▶ **Your instructions**
For this exercise, print only the lines from the one containing "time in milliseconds" through the end of the material below, exactly as given.

▶ **Raw data**
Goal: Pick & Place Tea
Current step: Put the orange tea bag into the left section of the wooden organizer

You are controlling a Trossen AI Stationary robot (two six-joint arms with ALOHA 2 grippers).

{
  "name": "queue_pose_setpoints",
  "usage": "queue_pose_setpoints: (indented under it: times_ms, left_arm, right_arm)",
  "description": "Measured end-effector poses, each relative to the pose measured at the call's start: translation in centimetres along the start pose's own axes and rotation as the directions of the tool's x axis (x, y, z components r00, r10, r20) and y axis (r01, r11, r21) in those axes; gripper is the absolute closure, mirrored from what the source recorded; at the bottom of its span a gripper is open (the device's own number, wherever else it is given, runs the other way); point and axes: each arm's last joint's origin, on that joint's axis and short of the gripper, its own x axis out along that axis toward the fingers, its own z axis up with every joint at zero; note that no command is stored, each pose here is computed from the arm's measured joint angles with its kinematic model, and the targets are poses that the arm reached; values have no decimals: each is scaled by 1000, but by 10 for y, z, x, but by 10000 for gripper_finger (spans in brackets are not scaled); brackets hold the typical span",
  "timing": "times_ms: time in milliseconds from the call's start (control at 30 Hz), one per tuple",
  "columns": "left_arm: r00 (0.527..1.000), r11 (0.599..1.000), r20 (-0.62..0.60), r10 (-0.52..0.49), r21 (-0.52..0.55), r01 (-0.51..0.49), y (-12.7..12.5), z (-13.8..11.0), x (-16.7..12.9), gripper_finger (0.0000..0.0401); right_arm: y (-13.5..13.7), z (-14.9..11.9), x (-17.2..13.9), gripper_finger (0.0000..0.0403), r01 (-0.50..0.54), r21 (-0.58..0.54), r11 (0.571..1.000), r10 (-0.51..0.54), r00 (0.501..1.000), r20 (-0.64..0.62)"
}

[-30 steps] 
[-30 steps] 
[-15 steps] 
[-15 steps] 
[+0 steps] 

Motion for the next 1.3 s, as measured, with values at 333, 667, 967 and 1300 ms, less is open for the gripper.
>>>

▶ **Answer area**
  "timing": "times_ms: time in milliseconds from the call's start (control at 30 Hz), one per tuple",
  "columns": "left_arm: r00 (0.527..1.000), r11 (0.599..1.000), r20 (-0.62..0.60), r10 (-0.52..0.49), r21 (-0.52..0.55), r01 (-0.51..0.49), y (-12.7..12.5), z (-13.8..11.0), x (-16.7..12.9), gripper_finger (0.0000..0.0401); right_arm: y (-13.5..13.7), z (-14.9..11.9), x (-17.2..13.9), gripper_finger (0.0000..0.0403), r01 (-0.50..0.54), r21 (-0.58..0.54), r11 (0.571..1.000), r10 (-0.51..0.54), r00 (0.501..1.000), r20 (-0.64..0.62)"
}

[-30 steps] 
[-30 steps] 
[-15 steps] 
[-15 steps] 
[+0 steps] 

Motion for the next 1.3 s, as measured, with values at 333, 667, 967 and 1300 ms, less is open for the gripper.
>>>

With this, the answer is finished.